We all remember how the 2008 financial crisis devastated workers and families. Homes were foreclosed, jobs evaporated, small businesses shuttered. Essentials like gasoline and food grew unaffordable for millions. 

Back then, we knew exactly who to blame: Wall Street titans, who gambled our economic future on short-term get-rich-quick schemes. But in the aftermath of that crisis, Wall Street walked away with a slap on the wrist and hundreds of billions of taxpayer dollars. In fact, markets have become less regulated since.

Now, in the midst of multiple crises at home and abroad, Wall Street speculators are diving into the chaos to make a quick buck. And once again, workers and families are bearing the brunt of their bets, in the form of higher prices. 

Wall Street Speculation Raises The Cost of Living

The U.S. stock market is full of trading on commodities like copper, oil, grain, and other raw goods. Farmers and producers use financial tools like futures contracts to sell commodities to buyers. These contracts help producers and buyers to lock in stable prices in volatile markets.

But markets for commodities trading have become destinations for speculators, who trade for profit only, not for the commodities themselves. They now outnumber real producers and consumers in commodities markets.

Speculators buy and sell contracts that essentially bet on changes in the markets. For example, one could buy a contract that pegs next week’s oil price at $100 a barrel. The more the price rises over $100, the more the speculator profits off the contract. 

But this creates perverse incentives. The more wildly commodity prices swing, the more money speculators can make. 

Recently, speculation has fanned the flames of rising grocery and gasoline prices. For instance, in the oil market, Wall Street’s bets on oil far outnumber any real, physical trades on it. Speculators trade about 13 times the amount of oil that actually changes hands in real life.

Speculation’s growth massively affects prices. One economist estimates that in oil markets, speculation intensifies price changes rooted in market fundamentals (for example, supply and demand) ten-fold. It’s no coincidence that at a time of frenzied speculation, global food prices shot up 84% in two years and oil prices shot up 55% in just five months.

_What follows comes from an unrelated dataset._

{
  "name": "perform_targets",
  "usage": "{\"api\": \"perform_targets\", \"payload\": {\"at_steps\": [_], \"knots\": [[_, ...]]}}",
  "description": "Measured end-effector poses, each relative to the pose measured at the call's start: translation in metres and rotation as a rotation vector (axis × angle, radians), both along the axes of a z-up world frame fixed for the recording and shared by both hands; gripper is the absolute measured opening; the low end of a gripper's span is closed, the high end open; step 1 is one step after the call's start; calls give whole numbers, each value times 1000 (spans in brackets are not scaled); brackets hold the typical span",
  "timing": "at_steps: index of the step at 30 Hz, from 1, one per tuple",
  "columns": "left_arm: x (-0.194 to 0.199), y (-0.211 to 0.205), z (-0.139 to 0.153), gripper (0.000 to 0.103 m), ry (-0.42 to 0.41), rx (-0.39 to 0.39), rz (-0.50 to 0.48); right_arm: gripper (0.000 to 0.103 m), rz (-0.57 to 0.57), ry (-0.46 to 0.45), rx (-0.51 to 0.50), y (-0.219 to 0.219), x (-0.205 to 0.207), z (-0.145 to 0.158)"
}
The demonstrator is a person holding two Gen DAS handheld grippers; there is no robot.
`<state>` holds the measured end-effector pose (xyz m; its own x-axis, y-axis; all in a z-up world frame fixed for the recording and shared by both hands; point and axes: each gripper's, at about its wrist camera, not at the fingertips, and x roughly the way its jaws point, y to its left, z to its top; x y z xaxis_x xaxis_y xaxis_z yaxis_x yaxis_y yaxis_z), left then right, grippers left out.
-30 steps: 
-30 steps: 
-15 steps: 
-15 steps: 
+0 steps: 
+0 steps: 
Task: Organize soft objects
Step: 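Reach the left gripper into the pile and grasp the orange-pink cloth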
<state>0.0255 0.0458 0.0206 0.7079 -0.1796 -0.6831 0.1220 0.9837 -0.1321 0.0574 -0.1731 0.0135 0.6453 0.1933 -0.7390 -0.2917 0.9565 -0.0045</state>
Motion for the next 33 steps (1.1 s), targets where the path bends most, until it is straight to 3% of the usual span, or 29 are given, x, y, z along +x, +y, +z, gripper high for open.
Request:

Wall Street Makes Billions Off Everyone Else’s Struggles

Under-regulated commodity trading has allowed a flurry of activity in the wake of recent global crises, which had already volatile markets swinging wildly. In early 2022, speculation on the rising prices of grains and oilseeds hit highs last seen in 2012. In January of this year, prices for fracked gas futures skyrocketed 46% in one day, the highest single-day gain on record. 

The sharks of Wall Street had descended on the blood in the water.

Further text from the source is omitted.